The Central Question Howard Poses

Howard opens the computational core of the lesson by asking something deceptively simple: what are the weights in a trained model, and how can numbers figure out something important about the world? This is the right question to anchor around, because it forces you to unpack three distinct concerns that the deep learning literature often muddles together:

  1. The function family. What class of mathematical function is expressive enough to represent the mapping you care about?
  2. The loss. How do you quantify the gap between predictions and ground truth in a way that's differentiable?
  3. The optimisation algorithm. Given the loss and its gradient, how do you search the parameter space efficiently?

Howard's pedagogical move is to answer all three questions concretely, building each from scratch before introducing the abstractions that fast.ai and PyTorch provide.

Step 1 — Fitting a Function by Hand

Howard begins with a general quadratic:

f(x) = a·x² + b·x + c

The point is not the specific function — it's the parameterisation.
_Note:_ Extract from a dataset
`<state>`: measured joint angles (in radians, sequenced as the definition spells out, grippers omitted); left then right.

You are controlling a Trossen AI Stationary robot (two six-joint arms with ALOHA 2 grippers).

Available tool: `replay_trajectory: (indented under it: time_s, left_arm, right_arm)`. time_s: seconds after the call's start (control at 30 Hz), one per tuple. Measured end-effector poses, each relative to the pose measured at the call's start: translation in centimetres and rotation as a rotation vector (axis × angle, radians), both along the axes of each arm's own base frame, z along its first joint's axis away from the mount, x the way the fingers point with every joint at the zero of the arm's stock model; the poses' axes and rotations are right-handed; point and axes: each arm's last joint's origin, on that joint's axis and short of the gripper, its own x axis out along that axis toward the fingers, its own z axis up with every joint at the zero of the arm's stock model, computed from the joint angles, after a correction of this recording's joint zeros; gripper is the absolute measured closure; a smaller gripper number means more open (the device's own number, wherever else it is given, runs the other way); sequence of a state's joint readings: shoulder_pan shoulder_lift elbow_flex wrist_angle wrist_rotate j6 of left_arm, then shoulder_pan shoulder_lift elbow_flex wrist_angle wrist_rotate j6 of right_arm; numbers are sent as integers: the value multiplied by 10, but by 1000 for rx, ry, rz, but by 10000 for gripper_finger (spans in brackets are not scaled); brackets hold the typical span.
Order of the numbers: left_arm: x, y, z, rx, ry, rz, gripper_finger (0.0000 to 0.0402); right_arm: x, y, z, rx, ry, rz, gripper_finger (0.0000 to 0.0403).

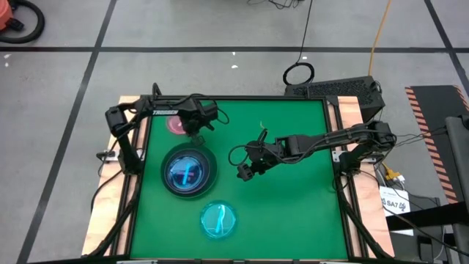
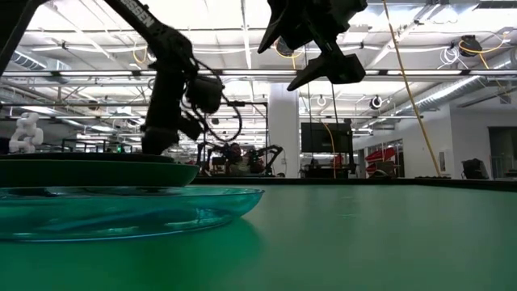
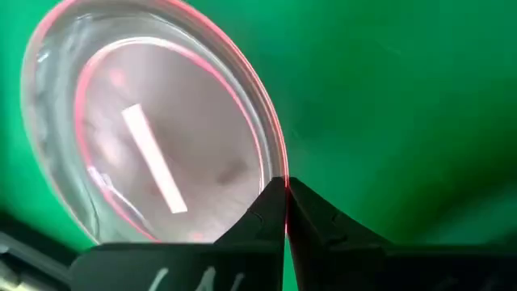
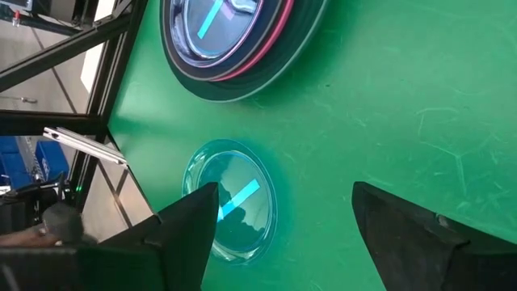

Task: Stack plastic plates
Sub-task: Stack the transparent pink plate on top of the transparent blue plate

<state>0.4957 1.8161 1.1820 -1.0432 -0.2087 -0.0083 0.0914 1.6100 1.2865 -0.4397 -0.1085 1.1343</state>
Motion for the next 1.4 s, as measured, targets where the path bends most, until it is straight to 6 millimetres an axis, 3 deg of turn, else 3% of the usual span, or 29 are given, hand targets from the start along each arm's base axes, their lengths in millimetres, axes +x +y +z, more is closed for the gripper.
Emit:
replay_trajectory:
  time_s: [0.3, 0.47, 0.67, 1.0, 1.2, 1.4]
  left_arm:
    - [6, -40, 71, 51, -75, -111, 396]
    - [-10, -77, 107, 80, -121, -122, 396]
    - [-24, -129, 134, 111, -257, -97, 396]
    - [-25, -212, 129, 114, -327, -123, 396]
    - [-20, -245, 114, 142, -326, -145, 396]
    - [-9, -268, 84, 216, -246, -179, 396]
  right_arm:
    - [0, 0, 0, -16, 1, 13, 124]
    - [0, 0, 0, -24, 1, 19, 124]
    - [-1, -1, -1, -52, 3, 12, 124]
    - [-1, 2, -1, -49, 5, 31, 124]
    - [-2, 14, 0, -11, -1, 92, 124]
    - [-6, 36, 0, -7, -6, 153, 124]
By exposing three free parameters (a, b, c), a single function template can realise any specific quadratic by fixing those parameters. Howard demonstrates this with an interactive Jupyter widget, manually dragging sliders to minimise the visual distance between the curve and a randomly generated dataset.

This immediately surfaces a core insight: fitting a model is a search problem in parameter space. The widget approach works for three parameters on a 2D toy dataset, but it is obviously unscalable. This is the deliberate setup for everything that follows.

Step 2 — Introducing Loss (MSE)

Rather than relying on visual intuition, Howard introduces a scalar summary of "how wrong the current parameters are." For a regression problem the natural choice is Mean Squared Error:

L = (1/n) · Σ (ŷᵢ − yᵢ)²

MSE has two properties that matter here. First, it's everywhere differentiable — there are no kinks to worry about. Second, squaring penalises large residuals super-linearly, which makes the optimiser concentrate on the worst-fitting examples. Howard is deliberate about presenting the loss as a design choice, not a fact of nature; later lessons swap in cross-entropy for classification tasks.

Key insight: The loss collapses the entire dataset's prediction quality into a single number. Optimisation then becomes: decrease this number by adjusting the parameters. Everything else in training is mechanics around that one idea.

Step 3 — Gradients and the Chain Rule (No Calculus Required)

Howard's treatment of derivatives is deliberately minimal. You don't need to hand-compute a Jacobian. You need to know one thing: for a given set of parameter values, PyTorch can tell you the slope of the loss with respect to each parameter — i.e., if you nudge parameter a upward by one unit, does the loss go up or down, and by approximately how much?

In code, the workflow is:

# Store parameters as a tensor requiring gradients
params = torch.tensor([a, b, c], requires_grad=True)

# Compute predictions and loss
preds = params[0]*x**2 + params[1]*x + params[2]
loss  = ((preds - y)**2).mean()

# Ask PyTorch to back-propagate
loss.backward()

# Inspect the gradients
print(params.grad)  # tensor([da, db, dc])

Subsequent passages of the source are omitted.